DESCRIPTION OF THE TASK >> Leave every picture out. Set down all the lines below exactly.

DATA SECTION: Begin

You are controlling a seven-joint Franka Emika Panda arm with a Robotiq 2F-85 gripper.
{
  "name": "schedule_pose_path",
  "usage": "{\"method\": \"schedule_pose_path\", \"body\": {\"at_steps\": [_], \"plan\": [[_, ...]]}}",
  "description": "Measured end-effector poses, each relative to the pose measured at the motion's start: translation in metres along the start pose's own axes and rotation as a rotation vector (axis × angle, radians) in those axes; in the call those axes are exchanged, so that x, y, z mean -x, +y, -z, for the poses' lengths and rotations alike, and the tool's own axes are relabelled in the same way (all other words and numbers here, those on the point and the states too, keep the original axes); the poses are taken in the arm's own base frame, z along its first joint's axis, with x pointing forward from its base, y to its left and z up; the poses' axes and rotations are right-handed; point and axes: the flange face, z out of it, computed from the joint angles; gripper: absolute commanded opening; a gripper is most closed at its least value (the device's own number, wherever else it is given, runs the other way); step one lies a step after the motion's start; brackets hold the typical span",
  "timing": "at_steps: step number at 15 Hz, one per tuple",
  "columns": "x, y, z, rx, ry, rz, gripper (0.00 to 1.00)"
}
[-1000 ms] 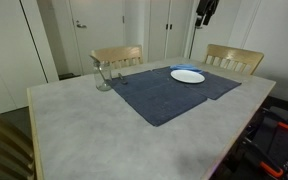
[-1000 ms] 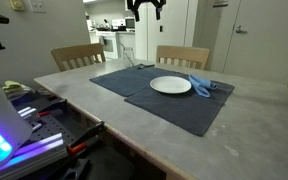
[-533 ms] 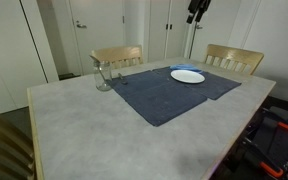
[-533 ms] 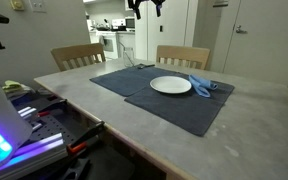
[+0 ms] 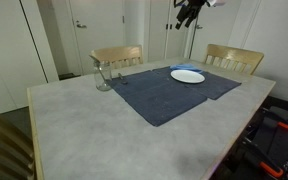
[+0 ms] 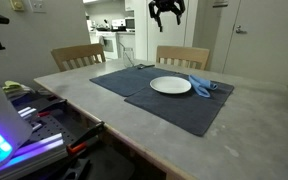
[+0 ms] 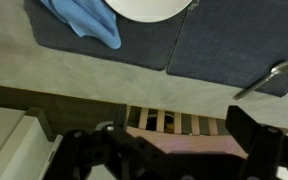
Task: Wipe the white plate with the blue towel
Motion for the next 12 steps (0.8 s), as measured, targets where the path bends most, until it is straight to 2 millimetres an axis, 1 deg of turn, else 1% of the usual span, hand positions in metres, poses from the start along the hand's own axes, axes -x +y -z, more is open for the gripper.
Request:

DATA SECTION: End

EXERCISE ANSWER >>
You are controlling a seven-joint Franka Emika Panda arm with a Robotiq 2F-85 gripper.
{
  "name": "schedule_pose_path",
  "usage": "{\"method\": \"schedule_pose_path\", \"body\": {\"at_steps\": [_], \"plan\": [[_, ...]]}}",
  "description": "Measured end-effector poses, each relative to the pose measured at the motion's start: translation in metres along the start pose's own axes and rotation as a rotation vector (axis × angle, radians) in those axes; in the call those axes are exchanged, so that x, y, z mean -x, +y, -z, for the poses' lengths and rotations alike, and the tool's own axes are relabelled in the same way (all other words and numbers here, those on the point and the states too, keep the original axes); the poses are taken in the arm's own base frame, z along its first joint's axis, with x pointing forward from its base, y to its left and z up; the poses' axes and rotations are right-handed; point and axes: the flange face, z out of it, computed from the joint angles; gripper: absolute commanded opening; a gripper is most closed at its least value (the device's own number, wherever else it is given, runs the other way); step one lies a step after the motion's start; brackets hold the typical span",
  "timing": "at_steps: step number at 15 Hz, one per tuple",
  "columns": "x, y, z, rx, ry, rz, gripper (0.00 to 1.00)"
}
[-1000 ms] 
[-1000 ms] 
[-533 ms] 
[-533 ms] 
[+0 ms] 
[+0 ms] 
[+0 ms] 
Task: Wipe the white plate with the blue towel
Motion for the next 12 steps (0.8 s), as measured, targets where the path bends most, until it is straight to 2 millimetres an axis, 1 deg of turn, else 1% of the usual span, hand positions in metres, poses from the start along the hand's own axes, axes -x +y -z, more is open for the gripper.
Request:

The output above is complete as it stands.